Plan A went awry, however, when the British arrested Kovner as he attempted to leave Palestine. Reichman decided to revert to Plan B–the killing of SS guards. On April 13, 1946, under a full moon, a handful of his group broke into a bakery near Nuremberg that provided bread for the Allies’ Stalag 13 POW camp. A man they had planted in the bakery had managed to hide under the floorboards several bottles of arsenic, which had been tested on a cat in Paris. (The cat died.) They sprinkled the white powder on the loaves of black rye bread that were headed for Stalag 13. (Reichman and his men knew that on Sundays the American soldiers at the camp received only plain white bread to eat.) Suddenly, hearing the banging of window shutters that had come loose, security guards arrived, and Reichman’s men fled. Three thousand loaves were shipped off anyway–the guards suspected a burglary, not a poisoning–and as a result some 2,000 of the 15,000 prisoners came down with food poisoning. None, apparently, died.

With the failure of these two plans, most of the Revenge group migrated to Palestine. A few pursued a Plan C: retribution against known Nazi war criminals. They were joined in this dark enterprise by some renegade members of the Jewish Brigade–Jews who lived in Palestine during the war and fought with the Allies under British command. Some brigade members had arrived in Italy at the war’s tail end and, arriving too late for combat, vented their revenge impulses by hunting down Gestapo and SS agents around the Italy-Austria border.

Eventually, these soldiers got hold of a Gestapo official who provided them with a list of names of Nazi men, their wartime activities, even their addresses. They proceeded to track down some of the SS men who had participated in the mass extermination of Jews and, on their own authority, kill them. Typically, they would dress up as British military policemen, drive to the home of the SS man, and ask him to come with them on some conventional business. Then they would shoot or suffocate him.

The vast majority of Jews, of course, did nothing of the sort–just like the vast majority of Czech, Pole, and American soldiers. As the historian Daniel Jonah Goldhagen has written, what is striking among Holocaust survivors was, in fact, the relative absence of avenging actions.

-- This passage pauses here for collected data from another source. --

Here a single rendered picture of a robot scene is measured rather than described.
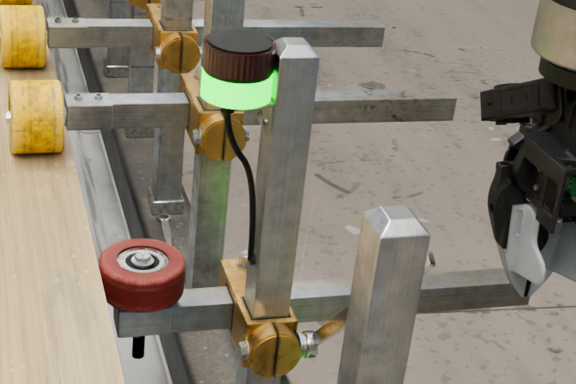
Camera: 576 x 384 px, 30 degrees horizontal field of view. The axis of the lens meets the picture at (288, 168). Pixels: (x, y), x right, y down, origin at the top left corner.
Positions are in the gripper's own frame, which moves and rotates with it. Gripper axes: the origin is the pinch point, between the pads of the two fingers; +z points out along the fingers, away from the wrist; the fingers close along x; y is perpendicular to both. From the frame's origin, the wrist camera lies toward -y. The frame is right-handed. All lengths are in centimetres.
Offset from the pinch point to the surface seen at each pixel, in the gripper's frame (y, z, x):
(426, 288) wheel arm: -17.3, 12.6, 1.1
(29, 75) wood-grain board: -66, 9, -34
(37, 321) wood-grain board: -11.8, 8.6, -38.1
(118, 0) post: -113, 15, -15
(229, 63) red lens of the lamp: -12.7, -14.2, -23.0
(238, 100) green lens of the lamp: -12.3, -11.1, -22.0
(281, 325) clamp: -12.2, 11.7, -16.0
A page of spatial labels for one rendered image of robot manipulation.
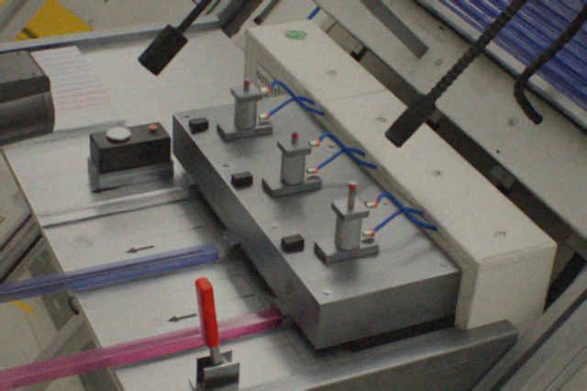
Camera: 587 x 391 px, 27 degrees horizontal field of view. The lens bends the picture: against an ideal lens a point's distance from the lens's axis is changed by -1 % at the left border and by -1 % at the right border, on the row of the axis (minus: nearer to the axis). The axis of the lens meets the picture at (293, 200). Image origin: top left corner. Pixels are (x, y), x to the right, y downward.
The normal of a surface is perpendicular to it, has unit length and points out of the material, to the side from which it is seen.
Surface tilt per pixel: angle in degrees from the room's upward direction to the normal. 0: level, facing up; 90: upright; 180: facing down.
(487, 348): 90
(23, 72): 39
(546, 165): 90
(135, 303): 44
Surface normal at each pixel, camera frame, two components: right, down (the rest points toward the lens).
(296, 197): 0.06, -0.85
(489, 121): -0.61, -0.46
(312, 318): -0.91, 0.18
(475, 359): 0.42, 0.50

The more common response among Jews was to devote themselves to Zionism as a bulwark against future persecution, or to engage in symbolic retribution (banning Wagner from Israeli national radio), or to pursue justice through the Nuremberg war crimes tribunals or other legitimate arenas of justice. Likewise, many Nazi war criminals were punished, sometimes with death, by Polish courts of law.

It is always futile to try to draw practical lessons from history. Yet it seems possible that one reason Jewish acts of vengeance were relatively few was simply that the Nuremberg trials existed. Jews could take comfort that at least some of the most evil of their oppressors would be punished by a united world opinion. Other efforts to prosecute Nazi war criminals–from the apprehension of Adolf Eichmann in 1960 to the ongoing efforts of the Simon Wiesenthal Center and the U.S. Office of Special Investigations–continue the honorable policy of replacing lawless revenge with legitimate justice. Even so, it’s worth considering that a more vigorous pursuit of Serbian war criminals, while unlikely to stop every retaliatory killing, might nonetheless send a signal that the world believes justice to be a substitute–not an instrument–for revenge.